Bump 1.31.1

[lhc/web/wiklou.git] / RELEASE-NOTES-1.31

diff --git a/RELEASE-NOTES-1.31 b/RELEASE-NOTES-1.31
index c05efe9..b0da15a 100644 (file)
--- a/RELEASE-NOTES-1.31
+++ b/RELEASE-NOTES-1.31
@@ -1,10 +1,28 @@
-== MediaWiki 1.31 ==
+== MediaWiki 1.31.1 ==
 
-THIS IS NOT A RELEASE YET!
+This is a security and maintenance release of the MediaWiki 1.31 branch.
 
 === Changes since MediaWiki 1.31.0 ===
+* (T169545, CVE-2018-0503) SECURITY: $wgRateLimits entry for 'user' overrides
+  'newbie'.
+* (T194605, CVE-2018-0505) SECURITY: BotPasswords can bypass CentralAuth's
+  account lock.
+* (T199029, CVE-2018-13258) SECURITY: Tarball was missing .htaccess files.
 * (T197229) Bundle Nuke extension, it was accidentally omitted.
 * (T193995) Fix undefined patchPath() method call in parser tests.
+* (T198687) Fix various selectFields methods to use the string 'NULL', not null.
+* Special:BotPasswords now requires reauthentication.
+* (T191608, T187638) Add 'logid' parameter to Special:Log.
+* (T193829) Indicate when a Bot Password needs reset.
+* (T198037) GitInfo: Don't try shelling out if it's disabled.
+* (T151415) Log email changes.
+* (T197206) Fix performance regression when multiple DB used without caching.
+* (T197030) PHPSessionHandler: Suppress headers warnings in initialize().
+* (T182377, T196793) Exif: Guard against uncountable tag values.
+* (T200861) Fix total breakage of SQLite web upgrade.

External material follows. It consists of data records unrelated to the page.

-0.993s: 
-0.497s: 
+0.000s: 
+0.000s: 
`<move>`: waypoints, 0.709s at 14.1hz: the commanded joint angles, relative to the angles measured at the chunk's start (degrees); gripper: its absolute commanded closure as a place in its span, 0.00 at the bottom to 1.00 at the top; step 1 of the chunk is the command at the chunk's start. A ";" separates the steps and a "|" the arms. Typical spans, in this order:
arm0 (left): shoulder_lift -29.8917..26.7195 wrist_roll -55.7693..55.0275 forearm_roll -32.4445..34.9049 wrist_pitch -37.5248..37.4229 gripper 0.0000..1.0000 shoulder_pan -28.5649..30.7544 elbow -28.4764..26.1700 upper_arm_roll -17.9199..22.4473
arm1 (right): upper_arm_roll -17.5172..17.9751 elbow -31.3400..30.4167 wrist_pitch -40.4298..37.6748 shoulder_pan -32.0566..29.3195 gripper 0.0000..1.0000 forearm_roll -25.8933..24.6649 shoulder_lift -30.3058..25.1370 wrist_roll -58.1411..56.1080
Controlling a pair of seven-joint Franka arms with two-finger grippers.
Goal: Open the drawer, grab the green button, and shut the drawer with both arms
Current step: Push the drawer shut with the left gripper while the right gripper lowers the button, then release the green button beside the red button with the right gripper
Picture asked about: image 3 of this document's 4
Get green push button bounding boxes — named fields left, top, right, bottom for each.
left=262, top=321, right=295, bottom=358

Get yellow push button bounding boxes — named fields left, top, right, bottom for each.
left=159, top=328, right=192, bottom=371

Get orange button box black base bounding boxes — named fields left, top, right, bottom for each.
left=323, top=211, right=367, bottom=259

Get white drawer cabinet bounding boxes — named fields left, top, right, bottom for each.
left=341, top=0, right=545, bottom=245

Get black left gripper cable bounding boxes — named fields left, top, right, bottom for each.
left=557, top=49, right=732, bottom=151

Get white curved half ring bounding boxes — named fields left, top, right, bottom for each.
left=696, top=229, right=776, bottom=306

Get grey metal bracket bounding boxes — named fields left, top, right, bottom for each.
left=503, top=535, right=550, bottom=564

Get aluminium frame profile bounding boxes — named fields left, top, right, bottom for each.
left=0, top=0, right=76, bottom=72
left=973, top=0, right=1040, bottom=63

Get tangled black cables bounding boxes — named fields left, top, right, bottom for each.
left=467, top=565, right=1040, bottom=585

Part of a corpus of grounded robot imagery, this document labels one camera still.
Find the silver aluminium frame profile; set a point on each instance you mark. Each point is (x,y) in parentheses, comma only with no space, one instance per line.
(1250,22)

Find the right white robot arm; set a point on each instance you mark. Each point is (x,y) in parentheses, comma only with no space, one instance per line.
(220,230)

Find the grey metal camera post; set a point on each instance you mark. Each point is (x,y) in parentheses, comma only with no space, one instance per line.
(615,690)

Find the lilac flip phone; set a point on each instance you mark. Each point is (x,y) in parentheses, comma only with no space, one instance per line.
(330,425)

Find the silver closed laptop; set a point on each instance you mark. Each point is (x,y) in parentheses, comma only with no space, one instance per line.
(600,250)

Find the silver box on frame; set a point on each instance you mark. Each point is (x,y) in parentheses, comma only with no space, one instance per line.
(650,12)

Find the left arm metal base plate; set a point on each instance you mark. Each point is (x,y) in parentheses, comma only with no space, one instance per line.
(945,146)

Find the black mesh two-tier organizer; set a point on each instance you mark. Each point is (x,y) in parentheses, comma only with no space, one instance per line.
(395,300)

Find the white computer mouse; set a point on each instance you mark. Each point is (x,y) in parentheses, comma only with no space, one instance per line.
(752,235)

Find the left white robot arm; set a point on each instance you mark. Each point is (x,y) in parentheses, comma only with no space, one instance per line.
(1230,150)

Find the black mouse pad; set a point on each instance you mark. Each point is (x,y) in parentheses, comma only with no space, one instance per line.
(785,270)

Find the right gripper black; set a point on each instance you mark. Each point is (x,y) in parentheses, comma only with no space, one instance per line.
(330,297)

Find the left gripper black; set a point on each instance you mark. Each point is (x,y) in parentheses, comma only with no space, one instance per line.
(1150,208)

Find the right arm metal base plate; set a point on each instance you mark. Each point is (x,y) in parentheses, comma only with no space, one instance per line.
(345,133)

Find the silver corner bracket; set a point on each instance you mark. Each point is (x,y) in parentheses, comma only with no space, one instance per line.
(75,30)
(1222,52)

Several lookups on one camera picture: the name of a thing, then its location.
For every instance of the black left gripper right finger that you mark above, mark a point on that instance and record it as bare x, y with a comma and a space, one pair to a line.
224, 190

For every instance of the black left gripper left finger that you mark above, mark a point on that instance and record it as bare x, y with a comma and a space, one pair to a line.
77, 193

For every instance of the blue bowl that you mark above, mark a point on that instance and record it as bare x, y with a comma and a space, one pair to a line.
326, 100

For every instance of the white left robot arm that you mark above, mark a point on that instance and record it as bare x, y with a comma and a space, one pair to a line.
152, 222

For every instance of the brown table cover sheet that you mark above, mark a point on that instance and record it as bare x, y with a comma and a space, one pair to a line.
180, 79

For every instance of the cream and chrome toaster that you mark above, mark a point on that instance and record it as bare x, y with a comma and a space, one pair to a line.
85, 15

+* (T200864) Fix pingback over-reporting on non-MySQL databases
+* (T202550) Unbreak SpecialListusersHeaderForm and SpecialListusersHeader
+  hooks. 
 
 === Changes since MediaWiki 1.31.0-rc.2 ===
 * (T195783) Initialize PSR-4 namespaces at same stage as normal autoloader.